■ What to do ■
Only the lines from the one containing "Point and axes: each" through the end of the data below are to be repeated, exactly as given, without pictures.

**** Data shown

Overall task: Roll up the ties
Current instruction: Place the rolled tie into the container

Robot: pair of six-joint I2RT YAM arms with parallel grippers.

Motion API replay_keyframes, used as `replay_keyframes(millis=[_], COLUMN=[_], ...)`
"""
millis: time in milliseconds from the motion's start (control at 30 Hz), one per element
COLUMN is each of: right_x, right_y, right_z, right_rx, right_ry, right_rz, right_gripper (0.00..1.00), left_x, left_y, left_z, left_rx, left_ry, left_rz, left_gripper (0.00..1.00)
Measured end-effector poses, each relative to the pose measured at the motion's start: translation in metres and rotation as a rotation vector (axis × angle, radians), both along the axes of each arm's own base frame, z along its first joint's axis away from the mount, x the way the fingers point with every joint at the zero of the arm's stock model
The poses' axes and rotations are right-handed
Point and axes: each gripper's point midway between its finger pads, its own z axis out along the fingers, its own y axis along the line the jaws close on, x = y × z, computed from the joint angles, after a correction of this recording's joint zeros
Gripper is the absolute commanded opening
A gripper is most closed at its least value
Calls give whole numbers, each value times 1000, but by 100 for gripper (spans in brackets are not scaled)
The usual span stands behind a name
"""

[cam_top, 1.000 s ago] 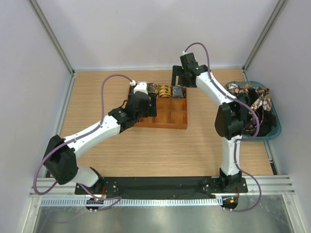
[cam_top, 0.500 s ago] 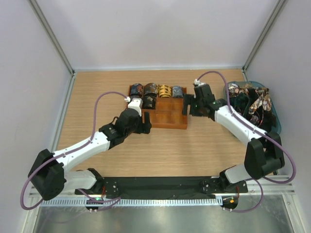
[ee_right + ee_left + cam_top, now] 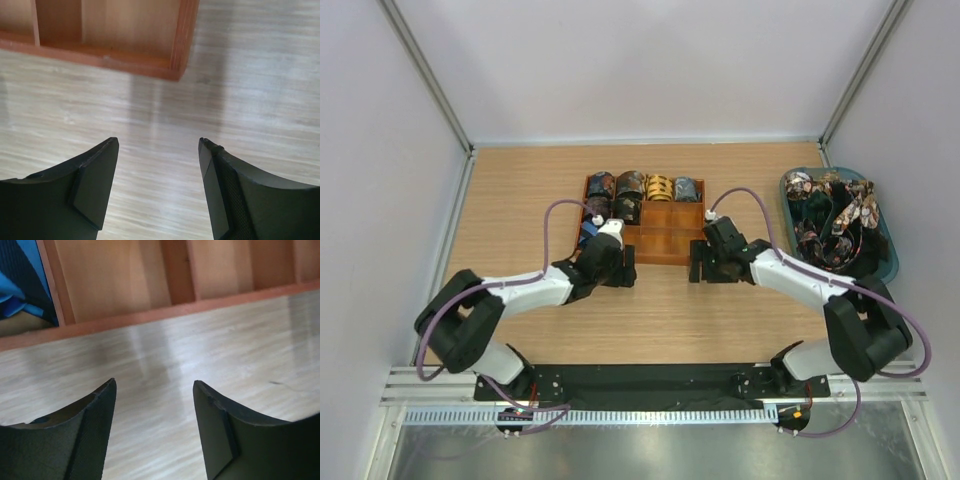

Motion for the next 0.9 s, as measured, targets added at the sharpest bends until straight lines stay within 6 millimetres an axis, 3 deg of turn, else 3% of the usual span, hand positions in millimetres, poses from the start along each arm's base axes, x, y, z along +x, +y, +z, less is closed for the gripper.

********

■ Solution below ■
Point and axes: each gripper's point midway between its finger pads, its own z axis out along the fingers, its own y axis along the line the jaws close on, x = y × z, computed from the joint angles, after a correction of this recording's joint zeros
Gripper is the absolute commanded opening
A gripper is most closed at its least value
Calls give whole numbers, each value times 1000, but by 100 for gripper (spans in brackets are not scaled)
The usual span stands behind a name
"""

[cam_top, 1.000 s ago] 
[cam_top, 0.500 s ago] 
[ee_right + ee_left + cam_top, now] 

Motion for the next 0.9 s, as measured, targets added at the sharpest bends until straight lines stay within 6 millimetres an axis, 3 deg of turn, else 3% of the usual span, hand positions in millimetres, poses from the start along each arm's base axes, x, y, z along +x, +y, +z, less is closed for the gripper.

Nothing remains to be added to the response.